[WHAT TO PRODUCE]
Where in the records does the word "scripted" occur? Copy each line in which it does.

AVAILABLE DATA START

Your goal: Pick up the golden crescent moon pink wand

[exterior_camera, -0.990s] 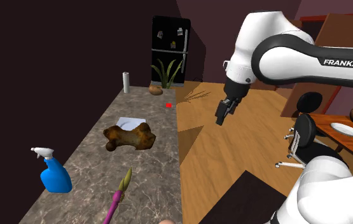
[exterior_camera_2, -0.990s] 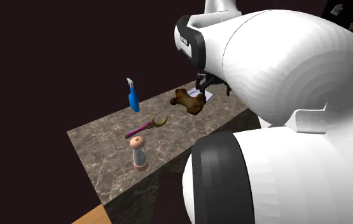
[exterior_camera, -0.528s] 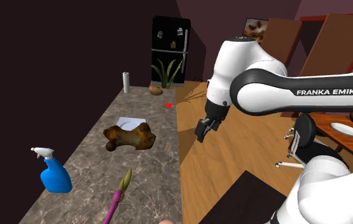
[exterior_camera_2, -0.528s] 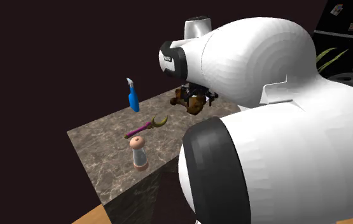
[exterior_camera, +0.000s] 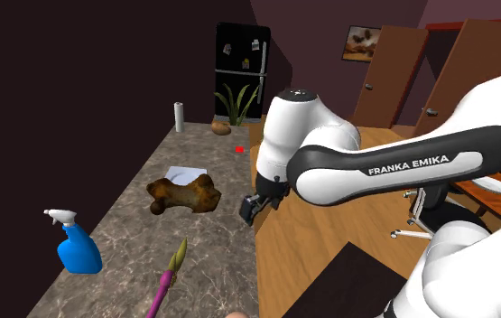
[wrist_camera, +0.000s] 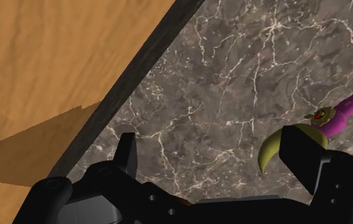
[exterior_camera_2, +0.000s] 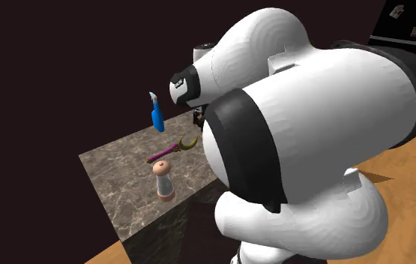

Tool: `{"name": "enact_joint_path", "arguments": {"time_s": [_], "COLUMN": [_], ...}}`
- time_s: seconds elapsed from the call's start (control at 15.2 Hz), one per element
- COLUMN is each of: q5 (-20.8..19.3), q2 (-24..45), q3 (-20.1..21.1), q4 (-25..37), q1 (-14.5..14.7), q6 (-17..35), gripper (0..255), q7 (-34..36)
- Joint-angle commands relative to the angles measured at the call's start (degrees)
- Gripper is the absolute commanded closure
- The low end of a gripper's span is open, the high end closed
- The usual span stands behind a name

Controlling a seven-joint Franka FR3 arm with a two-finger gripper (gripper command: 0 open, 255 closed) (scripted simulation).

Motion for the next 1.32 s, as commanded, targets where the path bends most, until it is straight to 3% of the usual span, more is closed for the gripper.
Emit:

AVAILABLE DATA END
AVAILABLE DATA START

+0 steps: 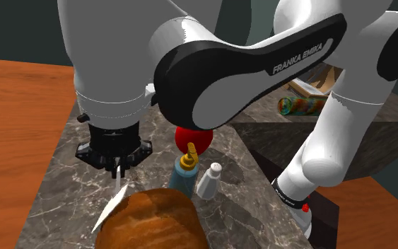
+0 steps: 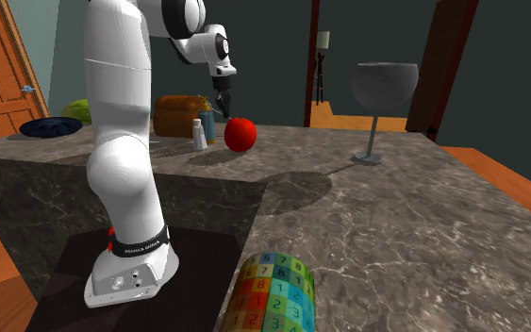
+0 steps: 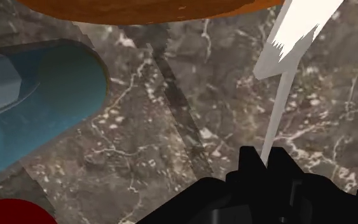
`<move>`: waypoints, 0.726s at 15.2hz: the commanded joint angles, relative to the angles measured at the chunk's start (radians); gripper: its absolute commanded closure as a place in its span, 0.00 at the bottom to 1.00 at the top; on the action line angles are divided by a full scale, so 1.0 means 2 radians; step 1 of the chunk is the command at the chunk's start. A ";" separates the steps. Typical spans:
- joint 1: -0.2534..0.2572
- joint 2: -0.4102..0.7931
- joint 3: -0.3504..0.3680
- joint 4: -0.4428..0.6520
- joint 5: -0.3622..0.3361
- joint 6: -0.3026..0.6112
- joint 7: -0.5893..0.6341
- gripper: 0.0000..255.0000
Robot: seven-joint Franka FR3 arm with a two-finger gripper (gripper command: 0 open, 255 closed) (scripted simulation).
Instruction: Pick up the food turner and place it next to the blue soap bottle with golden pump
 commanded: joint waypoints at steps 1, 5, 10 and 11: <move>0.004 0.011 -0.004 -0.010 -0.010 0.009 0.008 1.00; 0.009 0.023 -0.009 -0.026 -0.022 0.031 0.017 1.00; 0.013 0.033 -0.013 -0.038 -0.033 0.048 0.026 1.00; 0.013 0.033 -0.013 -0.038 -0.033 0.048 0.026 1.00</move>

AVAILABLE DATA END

[EXERCISE OUTPUT]
Controlling a seven-joint Franka FR3 arm with a two-finger gripper (gripper command: 0 open, 255 closed) (scripted simulation).
Robot: seven-joint Franka FR3 arm with a two-finger gripper (gripper command: 0 open, 255 closed) (scripted simulation).

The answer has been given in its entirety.